• [Provided data]:

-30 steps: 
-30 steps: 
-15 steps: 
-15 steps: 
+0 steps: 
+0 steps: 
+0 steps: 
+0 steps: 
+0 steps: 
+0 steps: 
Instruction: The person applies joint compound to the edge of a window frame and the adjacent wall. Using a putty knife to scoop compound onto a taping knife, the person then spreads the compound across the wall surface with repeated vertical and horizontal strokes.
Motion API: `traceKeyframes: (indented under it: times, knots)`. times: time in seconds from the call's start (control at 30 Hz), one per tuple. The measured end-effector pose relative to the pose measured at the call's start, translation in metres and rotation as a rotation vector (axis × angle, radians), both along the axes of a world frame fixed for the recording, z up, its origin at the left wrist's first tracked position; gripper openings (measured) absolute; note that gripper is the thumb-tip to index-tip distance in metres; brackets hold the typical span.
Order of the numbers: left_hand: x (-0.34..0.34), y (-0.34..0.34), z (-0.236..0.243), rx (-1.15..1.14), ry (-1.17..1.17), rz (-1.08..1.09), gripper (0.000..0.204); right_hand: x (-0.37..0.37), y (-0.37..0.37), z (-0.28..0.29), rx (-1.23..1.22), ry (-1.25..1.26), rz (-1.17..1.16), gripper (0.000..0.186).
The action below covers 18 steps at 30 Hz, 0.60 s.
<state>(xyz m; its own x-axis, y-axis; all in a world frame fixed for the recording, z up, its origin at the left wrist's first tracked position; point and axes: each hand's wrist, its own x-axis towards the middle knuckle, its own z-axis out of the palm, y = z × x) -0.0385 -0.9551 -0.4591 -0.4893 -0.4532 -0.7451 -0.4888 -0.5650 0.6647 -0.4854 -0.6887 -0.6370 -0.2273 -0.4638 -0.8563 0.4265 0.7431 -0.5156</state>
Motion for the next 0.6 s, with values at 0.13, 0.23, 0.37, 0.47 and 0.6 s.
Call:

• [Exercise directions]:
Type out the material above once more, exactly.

• [Reply]:
-30 steps: 
-30 steps: 
-15 steps: 
-15 steps: 
+0 steps: 
+0 steps: 
+0 steps: 
+0 steps: 
+0 steps: 
+0 steps: 
Instruction: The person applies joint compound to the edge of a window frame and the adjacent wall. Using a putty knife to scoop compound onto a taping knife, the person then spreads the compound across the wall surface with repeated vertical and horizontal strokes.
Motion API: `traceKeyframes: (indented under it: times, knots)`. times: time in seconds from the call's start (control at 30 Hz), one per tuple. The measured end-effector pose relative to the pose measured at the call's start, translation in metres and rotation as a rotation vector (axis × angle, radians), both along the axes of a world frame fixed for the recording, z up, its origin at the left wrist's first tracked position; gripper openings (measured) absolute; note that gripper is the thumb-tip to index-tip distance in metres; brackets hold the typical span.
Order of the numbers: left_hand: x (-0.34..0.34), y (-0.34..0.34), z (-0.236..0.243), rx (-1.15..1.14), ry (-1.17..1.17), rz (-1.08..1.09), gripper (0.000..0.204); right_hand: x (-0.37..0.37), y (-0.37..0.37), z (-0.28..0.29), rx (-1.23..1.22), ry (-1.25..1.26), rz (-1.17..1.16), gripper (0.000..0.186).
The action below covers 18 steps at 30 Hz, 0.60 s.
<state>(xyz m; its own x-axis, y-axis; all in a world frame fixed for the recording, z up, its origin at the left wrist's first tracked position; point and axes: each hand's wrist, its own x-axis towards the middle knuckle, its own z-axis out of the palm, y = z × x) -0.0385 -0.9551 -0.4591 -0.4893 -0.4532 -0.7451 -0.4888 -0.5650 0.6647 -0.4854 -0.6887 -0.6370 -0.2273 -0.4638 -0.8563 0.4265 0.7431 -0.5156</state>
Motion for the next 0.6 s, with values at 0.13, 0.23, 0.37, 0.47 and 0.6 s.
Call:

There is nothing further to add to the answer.